If this is the case, why do companies try to extend a brand?mini ninjas motorcycles
Because launching a completely new brand is very risky and expensive. Often times, initial results of brand extension are positive, but the initiative commonly begins to lose ground and takes some of the overall brand strength with it.
Why creating a new brand is better for business than extending one.mini ninjas motorcycles
In New Zealand, there is one Airline Company, but two airline brands. Air New Zealand is about top-class service with all the frills. Freedom Air, on the other hand, is the airline for the budget conscious.
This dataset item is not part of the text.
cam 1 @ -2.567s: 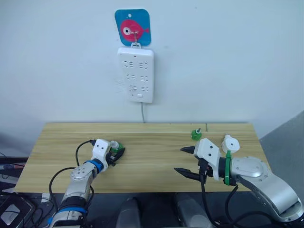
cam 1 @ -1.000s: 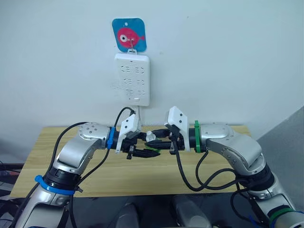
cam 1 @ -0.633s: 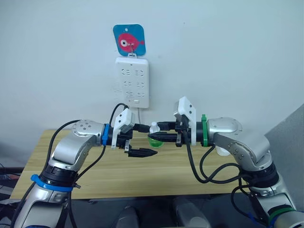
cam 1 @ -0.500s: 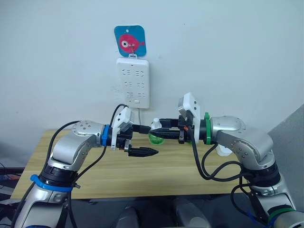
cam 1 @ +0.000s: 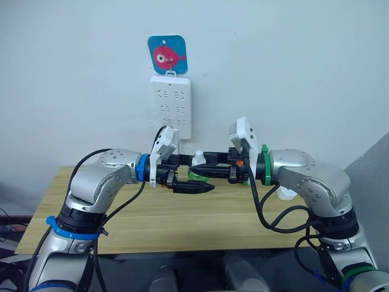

The two brands operate successfully and independently of each other, which allows the parent company to serve two distinctly different air travel markets.
Less really is best mini ninjas motorcycles
A niche brand may not offer the sheer number potential of a more generalized brand, but it does offer something a lot better--sustainability. Over the long term, as your brand becomes synonymous with a specific kind of product or service, more people will turn to you for that product or service...and continue to do so because they believe they're getting quality only a specialist can provide.
A jack-of-all-trades really is master of none. So if you are a master, or wish to become one, do it. Be it. Just not to everyone.
Scott White is President of Brand Identity Guru a leading Corporate Branding and Branding research firm located in Boston, Massachusetts.
Brand Identity Guru specializes in creating corporate and product brands that increase sales, market share, customer loyalty, and brand valuation.